I groom him on Friday, maybe I'll get a vid of it, it's quite funny from someone that's not actually doing the grooming.

Here's another example of a poodle genius. This little guy may have learned as a pup that putting on a big show like this has made some groomers stop shaving his feet. My friend that grooms him now calls his bluff, since he doesn't actually bite.

... we just find it hilarious.


----------



## Rowan (May 27, 2011)

OMG, that's hilarious! His lips kept getting stuck. What a little stinker. You can tell he's not going to bite, but thinks he's a tough little guy. I'll bet you could teach him to do that on command.


----------



## Countryboy (May 16, 2011)

Rowan said:


> OMG, that's hilarious! His lips kept getting stuck. What a little stinker. You can tell he's not going to bite, but thinks he's a tough little guy. I'll bet you could teach him to do that on command.


Me too! What a hoot. 

And I loved the description of yr 30" guy who practices 'civil disobedience'! lol

Poodles are sooooo crafty. And they know what works!


----------



## tokipoke (Sep 3, 2011)

I guess all poodles are smart! Just in different ways. Leroy may not like doing all kinds of commands but he does pick up tone and voice inflection very well. And the look on a poodle's face when you are talking about them and using their name is priceless! You can see the gears turning in their little heads.

Your description of "psycho dog exorcism flop on the table" made me laugh! This is all too familiar. I had a dog today (shih tzu) that would just keep turning in circles unless you stopped her. And of course she'd keep doing this to avoid me shaving her pads and trimming her face. That little poodle snarling is pretty hilarious - he looks like a vampire with those pointy canines! The same circling dog would also mouth. She'd place her mouth on your hand ever so gently but she kept doing this, so I finally just put my fingers in her mouth. I kept doing this and of course she got annoyed. Did she ever bite? Nope! Called her bluff and also rigged her up to where if she kept turning in circles, she was basically choking herself while also pinching her waist (had to put a noose around her torso), so I was able to complete the groom without her turning into a tornado. She had never been groomed before. She wasn't bad, just a little neurotic with some quirks. 

Good luck with that whopper poodle, Fluffyspoos!


----------



## JE-UK (Mar 10, 2010)

tokipoke said:


> Is mine the exception? He seems so lazy and just bored with training. I've tried using new stinky treats. He seems interested but gives up so quickly. He sits, melts into the floor, flings his arms and stamps his feet, lies on his side and flails around. I guess this is him venting his frustration.


Some dogs are more prone to frustration than others. I can always tell when I'm making mistakes in my training when Vasco goes into slow motion (although it's actually quite funny to watch :smile.

Are you using a clicker?

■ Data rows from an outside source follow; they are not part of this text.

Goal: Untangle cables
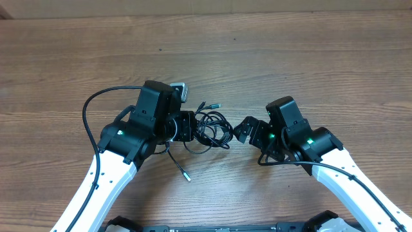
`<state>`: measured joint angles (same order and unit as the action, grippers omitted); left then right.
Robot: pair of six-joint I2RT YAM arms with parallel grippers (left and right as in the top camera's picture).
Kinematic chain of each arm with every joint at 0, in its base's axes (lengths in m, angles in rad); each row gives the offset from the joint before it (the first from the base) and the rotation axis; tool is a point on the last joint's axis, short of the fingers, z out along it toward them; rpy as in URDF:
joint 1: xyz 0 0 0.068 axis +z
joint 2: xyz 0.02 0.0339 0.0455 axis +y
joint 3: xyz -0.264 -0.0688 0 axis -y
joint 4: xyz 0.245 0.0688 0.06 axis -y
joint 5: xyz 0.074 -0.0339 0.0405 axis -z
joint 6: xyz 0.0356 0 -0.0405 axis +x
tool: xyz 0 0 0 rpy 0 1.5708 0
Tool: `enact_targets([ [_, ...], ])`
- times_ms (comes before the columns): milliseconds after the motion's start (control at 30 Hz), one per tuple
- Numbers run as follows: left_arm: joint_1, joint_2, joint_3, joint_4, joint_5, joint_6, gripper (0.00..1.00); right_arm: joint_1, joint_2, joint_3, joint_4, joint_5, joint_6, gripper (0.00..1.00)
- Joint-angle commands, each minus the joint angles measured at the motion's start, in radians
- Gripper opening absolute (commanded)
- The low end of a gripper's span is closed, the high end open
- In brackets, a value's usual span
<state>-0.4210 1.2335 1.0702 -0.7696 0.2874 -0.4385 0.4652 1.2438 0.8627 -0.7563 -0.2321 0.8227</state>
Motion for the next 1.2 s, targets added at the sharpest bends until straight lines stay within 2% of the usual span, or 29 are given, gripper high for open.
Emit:
enact_targets([
  [0,0.002,-0.018,0.013,0.007,0.002,-0.014,0.04,-0.001,-0.002,-0.005,-0.001,-0.007,0.000,1.00],
  [133,0.002,-0.018,0.013,0.007,0.002,-0.037,0.04,-0.001,-0.002,-0.005,-0.001,-0.007,0.000,1.00],
  [267,0.002,-0.018,0.013,0.008,0.016,-0.154,0.05,-0.001,-0.002,-0.005,-0.001,-0.007,0.000,1.00],
  [467,0.002,-0.018,0.013,-0.009,0.187,-0.161,0.04,-0.001,-0.002,-0.005,-0.001,-0.007,0.000,1.00],
  [533,0.002,-0.018,0.013,-0.029,0.204,-0.162,0.04,-0.001,-0.002,-0.005,-0.001,-0.007,0.000,1.00],
  [700,0.002,-0.018,0.013,-0.119,0.169,-0.204,0.04,-0.001,-0.002,-0.005,-0.001,-0.007,0.000,1.00],
  [900,0.002,-0.018,0.013,-0.187,0.048,-0.391,0.05,-0.001,-0.002,-0.005,0.071,-0.006,0.008,1.00],
  [1167,0.002,-0.018,0.013,-0.192,0.046,-0.400,0.04,-0.001,-0.002,-0.005,0.063,-0.060,0.008,1.00],
])
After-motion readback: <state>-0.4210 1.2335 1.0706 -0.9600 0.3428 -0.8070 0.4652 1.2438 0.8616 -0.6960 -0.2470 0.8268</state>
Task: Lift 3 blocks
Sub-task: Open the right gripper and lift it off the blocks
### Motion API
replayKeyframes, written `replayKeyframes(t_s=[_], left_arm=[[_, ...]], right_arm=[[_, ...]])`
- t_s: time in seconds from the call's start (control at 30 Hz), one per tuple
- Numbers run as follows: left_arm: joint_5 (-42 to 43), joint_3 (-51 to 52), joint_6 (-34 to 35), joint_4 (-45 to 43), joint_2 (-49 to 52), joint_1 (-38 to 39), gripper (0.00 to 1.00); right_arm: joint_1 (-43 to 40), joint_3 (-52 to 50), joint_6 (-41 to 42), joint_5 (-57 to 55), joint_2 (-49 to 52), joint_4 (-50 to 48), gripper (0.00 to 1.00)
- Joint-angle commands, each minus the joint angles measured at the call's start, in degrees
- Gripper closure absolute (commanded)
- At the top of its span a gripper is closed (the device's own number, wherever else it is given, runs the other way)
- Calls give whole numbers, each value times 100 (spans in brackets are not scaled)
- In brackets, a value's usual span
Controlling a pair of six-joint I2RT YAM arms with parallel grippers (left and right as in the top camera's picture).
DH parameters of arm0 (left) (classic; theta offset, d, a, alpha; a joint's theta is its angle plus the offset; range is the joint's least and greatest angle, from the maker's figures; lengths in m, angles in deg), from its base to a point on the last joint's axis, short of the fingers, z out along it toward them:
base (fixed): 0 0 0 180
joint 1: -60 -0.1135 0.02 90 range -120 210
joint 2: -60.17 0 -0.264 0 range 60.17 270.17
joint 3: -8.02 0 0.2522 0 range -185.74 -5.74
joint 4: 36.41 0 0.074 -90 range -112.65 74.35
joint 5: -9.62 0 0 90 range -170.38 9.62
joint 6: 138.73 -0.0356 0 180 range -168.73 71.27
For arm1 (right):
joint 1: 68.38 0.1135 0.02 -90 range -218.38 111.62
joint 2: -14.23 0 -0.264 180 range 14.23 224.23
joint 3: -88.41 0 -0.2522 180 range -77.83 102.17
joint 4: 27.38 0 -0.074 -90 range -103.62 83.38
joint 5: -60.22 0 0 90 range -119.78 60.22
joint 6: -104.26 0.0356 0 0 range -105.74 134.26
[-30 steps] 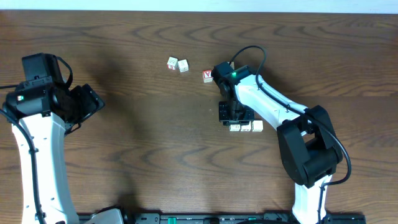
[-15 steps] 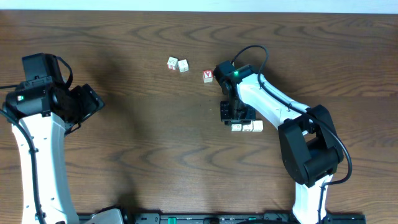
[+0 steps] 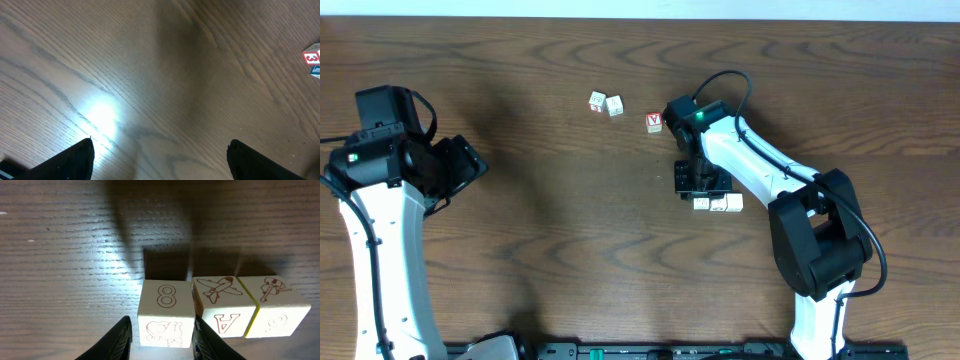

That helps the dog to understand PRECISELY what earns him a treat.

A lot of clicker training books describe people as falling into two training mistakes ... too much splitting or too much lumping. If Leroy is frustrated, maybe you are lumping too much together? 

When I'm training something new or difficult, I aim to set things up for the dog so that I reinforce at a rate of about 75-80%. In other words, I set him up to succeed (and get the treat) the vast majority of the time. I only expect him to offer behaviours or try variations 20-25% of the time. 

Every once in a while, we get totally stuck on something, and rather than run the risk of Vasco becoming uninterested in training, we go back and have a session of 100 Things To Do With A Box. Basically, you set a cardboard box on the floor and reward ANYTHING the dog does with the box. Vasco loves this game; it gets us both giggling.


----------



## tokipoke (Sep 3, 2011)

JE-UK, I use clicker training with Leroy. I feel he knows the clicker cause when I reach for it, his ears perk up. I realized with him I have to use objects he really wants to mouth/hold to get him motivated before moving on to other objects, and I have to keep the session short and sweet, at most 10 minutes. 

Last night I just reinforced his fetching behavior. Wasn't anything new but I plan to shape the action to where he is retrieving an object and dropping it into a basket. He really enjoyed the game of fetch - to him it was "Ya mean I run after this cool toy, and when I drop it in your hand, you give me a treat and then I do it again???!" He did really great!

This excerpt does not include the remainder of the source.